Das Geheimnis Der Pilgerin: Historischer Roman by Ricarda Jordan

Das Geheimnis Der Pilgerin: Historischer Roman by Ricarda Jordan

Autor:Ricarda Jordan [Jordan, Ricarda]
Die sprache: deu
Format: mobi
Tags: Roman, Historical, Fiction
ISBN: 3404160819
Herausgeber: BASTEI LÜBBE
veröffentlicht: 2011-08-18T22:00:00+00:00


Gerlin sollte noch anfangen, sich nach Genua oder Sizilien zu sehnen. Wie Salomon vorausgesagt hatte, wurde sie von den anderen Frauen besucht. Alle zeigten sich sehr freundlich und mitfühlend, aber Gerlin fühlte sich natürlich ständig unsicher. Sie wagte kaum, etwas zu sagen, um sich nicht womöglich durch Worte wie »Mein Gott!« oder »Um des Himmels willen!« zu verraten. Juden gebrauchten solche Wendungen nicht, allenfalls spielten sie auf den »Ewigen« an.

Nun wäre das alles gar nicht so schwierig gewesen, hätten sich die Gespräche um Küche oder Kleidung gedreht - obwohl es auch bei diesen Themen ein paar Dinge zu beachten gab. Von koscherer Küche wusste Gerlin zum Beispiel nur von Herrn Salomon, dass die Juden kein Schweinefleisch aßen. Aber die Frauen befragten Gerlin natürlich über ihr Schicksal, den Mord an ihrer Familie, ihre Flucht ... Dabei blieb es nicht aus, dass man den Ratschluss des Ewigen erwähnte oder Gebete einfließen ließ - in letztem Fall konnte Gerlin dann nur wieder weinen. Am Anfang fiel ihr das nicht allzu schwer, auch ihre wirkliche Geschichte war ja traurig, aber nach dem fünften Tränenausbruch an einem Tag konnte sie einfach nicht mehr und hielt es auch für unwahrscheinlich, dass die Frauen ihr die ständigen Weinkrämpfe abnahmen. Das Ganze war anstrengend und gefährlich. Gerlin hätte den Schwindel lieber heute als morgen beendet. Allerdings fand sie nicht einmal Ruhe, wenn die Besucherinnen wieder gingen - sobald sich die Tür geschlossen hatte, begann Frau Rachel mit ihren Tiraden. Sie listete Gerlin all ihre Fehler im Gespräch mit den Frauen auf und schloss daraus, dass ihre Einquartierung sie noch alle ins Grab bringen würde.

Am Samstag, dem Sabbat, wie man bei den Juden sagte, stand dann obendrein der Besuch in der Synagoge an. Gerlin drückte sich, indem sie eine Krankheit ihres Sohnes vortäuschte, aber das hatte nur zur Folge, dass sie gleich wieder mit Besuchen überhäuft wurde.
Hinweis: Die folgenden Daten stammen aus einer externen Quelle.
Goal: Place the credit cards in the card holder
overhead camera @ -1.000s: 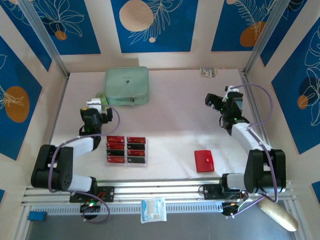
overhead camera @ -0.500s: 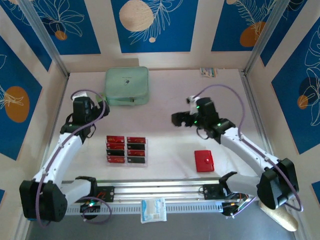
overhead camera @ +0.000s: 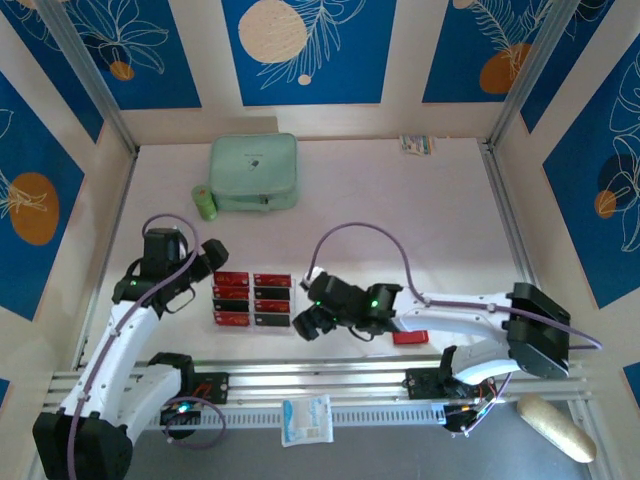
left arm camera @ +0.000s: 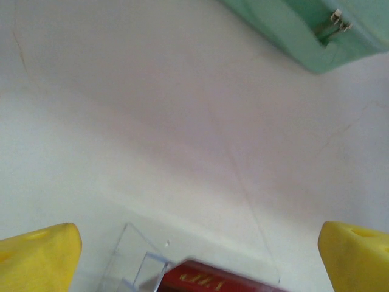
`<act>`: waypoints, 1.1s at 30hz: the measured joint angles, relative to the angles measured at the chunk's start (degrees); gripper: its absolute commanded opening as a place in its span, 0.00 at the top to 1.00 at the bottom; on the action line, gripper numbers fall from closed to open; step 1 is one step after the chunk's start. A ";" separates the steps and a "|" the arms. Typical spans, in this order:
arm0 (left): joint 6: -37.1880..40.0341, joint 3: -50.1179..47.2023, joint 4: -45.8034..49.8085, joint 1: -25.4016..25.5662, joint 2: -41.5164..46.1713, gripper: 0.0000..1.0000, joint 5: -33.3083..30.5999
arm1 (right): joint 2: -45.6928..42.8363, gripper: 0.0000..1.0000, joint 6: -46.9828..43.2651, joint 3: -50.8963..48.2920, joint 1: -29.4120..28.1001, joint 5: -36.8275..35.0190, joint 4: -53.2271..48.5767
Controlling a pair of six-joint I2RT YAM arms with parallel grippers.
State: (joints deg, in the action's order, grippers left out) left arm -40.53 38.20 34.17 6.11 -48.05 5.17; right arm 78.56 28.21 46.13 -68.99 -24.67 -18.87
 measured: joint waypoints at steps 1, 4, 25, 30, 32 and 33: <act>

Die Jüdinnen nahmen mitfühlend Anteil.

»Sie sind sehr freundlich und wollen mir bestimmt nichts Böses«, klagte Gerlin verzweifelt Salomon ihr Leid. »Aber ich halte es einfach nicht aus. Wenn das über Wochen so weitergehen soll - auch während der Reise -, werdet Ihr mir Unterricht im jüdischen Leben geben müssen.«

Vorerst übernahm das Abram - er war gerade mal wieder herausgeworfen worden, nachdem er der Pfandleihe drei außergewöhnliche Reliquien mit Echtheitszertifikaten, ausgestellt vom Oberrabbiner in Jerusalem, einem Sultan und einem christlichen Bischof, untergeschoben hatte.

»Ich hab mir wirklich nur ein ganz kleines bisschen Geld dafür aus der Kasse genommen!«, erklärte er seinem erbosten Vater und dem Onkel. »Man hätte die Dinger leicht für das Dreifache weiterverkaufen können. Hätte ich auch gemacht, aber ...«

Abram hatte wie so oft dringend Geld gebraucht. Er spielte gern ein bisschen, und obendrein hatte ihn jeder im Verdacht, immer wieder einer christlichen Hübschlerin nachzusteigen. Natürlich leugnete er das, und auch die Dirnen würden nie zugeben, Geschäfte mit einem Juden gemacht zu haben. Aber Abram war lustig und jung - wahrscheinlich ließ er die Mädchen die Härte ihres Daseins für ein paar Stunden vergessen, wenn er mit ihnen turtelte und sie neckte. Da mochten sie ihre Luden wohl mal hintergehen und ein bisschen Geld auf eigene Rechnung machen.